La transition écologique dans les PME et ETI françaises se limite trop souvent à de "petits gestes", déplore une étude de Bpifrance Le Lab — Photo : Nick Fewings - Unsplash

Convaincus, mais pas convertis. Les dirigeants de PME et d’ETI peinent encore à passer le cap de l’action quand il s’agit d’environnement. Et pourtant, ils ont bel et bien conscience de l’urgence climatique. C’est tout le paradoxe sur lequel s’est penché Bpifrance Le Lab, dans une enquête réalisée auprès de 1 006 chefs d’entreprise en début d’année et publiée le 8 juillet.

Dans la théorie, une prise de conscience des PME

« S’il ne fallait retenir qu’une seule idée de cette étude, posent d’emblée ses auteurs, c’est que le lien ne se fait pas entre la casquette citoyenne et la casquette dirigeante » des chefs d’entreprise. Une leçon tirée de ce double constat : d’un côté, les patrons interrogés se sentent largement concernés (à 86 %) par les objectifs mondiaux de réduction des émissions carbone. De l’autre, une petite moitié seulement (51 %) reconnaît intégrer la question climatique à sa stratégie.

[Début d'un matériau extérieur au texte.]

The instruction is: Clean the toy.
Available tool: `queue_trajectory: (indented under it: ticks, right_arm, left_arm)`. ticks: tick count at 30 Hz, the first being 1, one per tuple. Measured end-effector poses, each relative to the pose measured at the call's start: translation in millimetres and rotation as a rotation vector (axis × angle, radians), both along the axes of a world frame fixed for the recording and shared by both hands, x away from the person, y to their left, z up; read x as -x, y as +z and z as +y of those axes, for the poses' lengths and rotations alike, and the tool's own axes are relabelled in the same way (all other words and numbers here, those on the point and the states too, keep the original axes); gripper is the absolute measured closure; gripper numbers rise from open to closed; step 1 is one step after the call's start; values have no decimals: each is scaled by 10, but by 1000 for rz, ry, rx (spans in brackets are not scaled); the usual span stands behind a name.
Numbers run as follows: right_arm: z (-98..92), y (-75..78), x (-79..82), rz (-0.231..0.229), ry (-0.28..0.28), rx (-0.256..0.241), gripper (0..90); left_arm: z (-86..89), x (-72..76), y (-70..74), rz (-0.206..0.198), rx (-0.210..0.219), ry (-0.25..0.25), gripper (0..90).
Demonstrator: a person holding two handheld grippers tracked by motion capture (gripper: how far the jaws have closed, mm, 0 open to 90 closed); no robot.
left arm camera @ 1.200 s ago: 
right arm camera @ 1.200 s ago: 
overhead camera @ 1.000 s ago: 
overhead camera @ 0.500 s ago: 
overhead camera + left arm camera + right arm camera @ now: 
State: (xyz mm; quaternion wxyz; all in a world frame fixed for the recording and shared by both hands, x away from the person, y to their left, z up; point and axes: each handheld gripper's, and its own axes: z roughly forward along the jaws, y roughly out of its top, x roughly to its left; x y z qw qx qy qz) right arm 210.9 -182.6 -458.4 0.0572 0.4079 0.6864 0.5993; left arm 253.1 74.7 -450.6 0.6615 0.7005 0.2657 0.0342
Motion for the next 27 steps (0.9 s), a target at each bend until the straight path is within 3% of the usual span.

Une position qui ne résiste pas à une analyse plus poussée. Quand ils sont interrogés sur les enjeux qui pèsent le plus dans leurs décisions (hors considérations purement économiques), ces entrepreneurs placent les sujets environnementaux en dernière position. D’où la conclusion désabusée du Lab de Bpifrance : « L’attachement à leur entreprise, à travers tout ce qui peut l’impacter de façon plus immédiate (la réglementation, l’emploi, etc.), 'l’emporte' dans ce qui semble être un choix irréconciliable entre défendre l’environnement et défendre son entreprise ».

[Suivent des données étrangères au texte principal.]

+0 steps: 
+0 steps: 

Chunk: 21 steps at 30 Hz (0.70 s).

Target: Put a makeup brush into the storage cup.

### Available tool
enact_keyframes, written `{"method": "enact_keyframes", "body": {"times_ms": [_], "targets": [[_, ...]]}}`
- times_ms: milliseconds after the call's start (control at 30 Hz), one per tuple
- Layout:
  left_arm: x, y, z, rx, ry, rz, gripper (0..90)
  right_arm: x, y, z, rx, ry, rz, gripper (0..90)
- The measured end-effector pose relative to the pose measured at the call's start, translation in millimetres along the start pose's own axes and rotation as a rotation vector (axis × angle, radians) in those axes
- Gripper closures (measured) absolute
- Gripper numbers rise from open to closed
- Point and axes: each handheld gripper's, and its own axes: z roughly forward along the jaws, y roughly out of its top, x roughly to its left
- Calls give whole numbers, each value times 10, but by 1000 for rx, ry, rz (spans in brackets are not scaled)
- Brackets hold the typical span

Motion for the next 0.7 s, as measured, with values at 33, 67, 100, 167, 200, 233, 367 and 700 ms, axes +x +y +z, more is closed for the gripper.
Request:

Dans la pratique, une écologie limitée aux « petits gestes »

« Le dirigeant a beaucoup de mal à réconcilier l’enjeu climatique et l’équation économique de son entreprise », admet Pascal Lagarde, directeur exécutif de Bpifrance. Résultat, la transition engagée dans les PME et ETI s’avère loin d’être à la hauteur des enjeux et semble se réduire, le plus souvent, à un simple calcul coûts-bénéfices de court terme. Dans cette logique, les actions entreprises se doivent d’être tangibles, à risque limité et gain assuré.

• Des actions modestes

« Les entreprises passent encore peu à l’action et, quand elles le font, c’est à travers les mesures les moins coûteuses et les plus rapides en termes de retour sur investissement », confirme Pascal Lagarde. Au palmarès des pratiques les plus répandues, figurent ainsi le recyclage des déchets (71 %), la réduction de l’usage du plastique et du papier (59 %), l’extinction automatique de la lumière et de la climatisation, ainsi que l’acquisition d’équipements plus économes (51 % chacun).

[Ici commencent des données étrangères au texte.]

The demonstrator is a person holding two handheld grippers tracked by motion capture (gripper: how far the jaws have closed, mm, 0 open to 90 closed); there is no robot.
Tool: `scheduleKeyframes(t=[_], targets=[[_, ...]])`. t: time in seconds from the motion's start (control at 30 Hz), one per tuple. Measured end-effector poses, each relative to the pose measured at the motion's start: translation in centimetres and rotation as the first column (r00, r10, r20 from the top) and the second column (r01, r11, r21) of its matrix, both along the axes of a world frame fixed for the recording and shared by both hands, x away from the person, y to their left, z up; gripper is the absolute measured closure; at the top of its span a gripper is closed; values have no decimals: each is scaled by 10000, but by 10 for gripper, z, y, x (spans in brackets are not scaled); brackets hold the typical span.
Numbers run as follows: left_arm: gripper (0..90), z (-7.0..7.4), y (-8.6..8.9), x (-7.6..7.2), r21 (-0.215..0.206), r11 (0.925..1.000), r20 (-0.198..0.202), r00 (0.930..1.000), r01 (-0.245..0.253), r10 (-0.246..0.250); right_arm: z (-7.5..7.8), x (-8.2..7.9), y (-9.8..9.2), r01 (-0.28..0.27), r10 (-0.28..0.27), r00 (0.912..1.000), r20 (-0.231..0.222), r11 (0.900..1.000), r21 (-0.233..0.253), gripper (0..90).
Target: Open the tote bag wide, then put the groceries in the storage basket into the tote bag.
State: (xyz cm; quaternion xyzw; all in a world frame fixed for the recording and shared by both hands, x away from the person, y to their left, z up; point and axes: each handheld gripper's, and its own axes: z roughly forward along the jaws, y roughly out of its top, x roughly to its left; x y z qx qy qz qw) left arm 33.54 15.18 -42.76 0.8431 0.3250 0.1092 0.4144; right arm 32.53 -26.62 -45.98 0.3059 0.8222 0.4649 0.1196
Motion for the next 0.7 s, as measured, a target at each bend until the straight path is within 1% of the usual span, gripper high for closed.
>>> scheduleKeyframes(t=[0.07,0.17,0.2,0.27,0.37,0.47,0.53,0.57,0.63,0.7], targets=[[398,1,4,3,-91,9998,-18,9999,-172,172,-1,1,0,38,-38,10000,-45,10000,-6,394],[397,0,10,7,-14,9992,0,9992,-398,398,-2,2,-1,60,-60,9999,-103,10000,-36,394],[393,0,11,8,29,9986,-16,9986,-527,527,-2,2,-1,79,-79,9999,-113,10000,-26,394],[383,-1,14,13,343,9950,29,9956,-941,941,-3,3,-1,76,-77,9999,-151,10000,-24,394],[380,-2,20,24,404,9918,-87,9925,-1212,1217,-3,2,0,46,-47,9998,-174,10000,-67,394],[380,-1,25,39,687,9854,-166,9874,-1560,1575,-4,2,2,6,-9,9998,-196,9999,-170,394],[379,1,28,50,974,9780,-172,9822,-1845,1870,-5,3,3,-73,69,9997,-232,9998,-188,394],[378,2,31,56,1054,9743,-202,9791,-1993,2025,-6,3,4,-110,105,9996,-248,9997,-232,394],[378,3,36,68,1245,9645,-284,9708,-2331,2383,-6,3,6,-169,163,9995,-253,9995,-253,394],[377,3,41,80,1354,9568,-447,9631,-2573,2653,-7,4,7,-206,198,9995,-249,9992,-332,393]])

Une écologie des « petits gestes », surtout mise en place « pour se conformer à la réglementation et réduire les coûts d’exploitation », plus que pour répondre à l’urgence climatique. L’étude souligne ainsi que les actions plus ambitieuses, mais aussi plus onéreuses ou complexes (rénovation thermique des bâtiments, sélection de fournisseurs sur des critères environnementaux, etc.) sont bien moins appliquées (adoptées respectivement par 34 % et 26 % des répondants).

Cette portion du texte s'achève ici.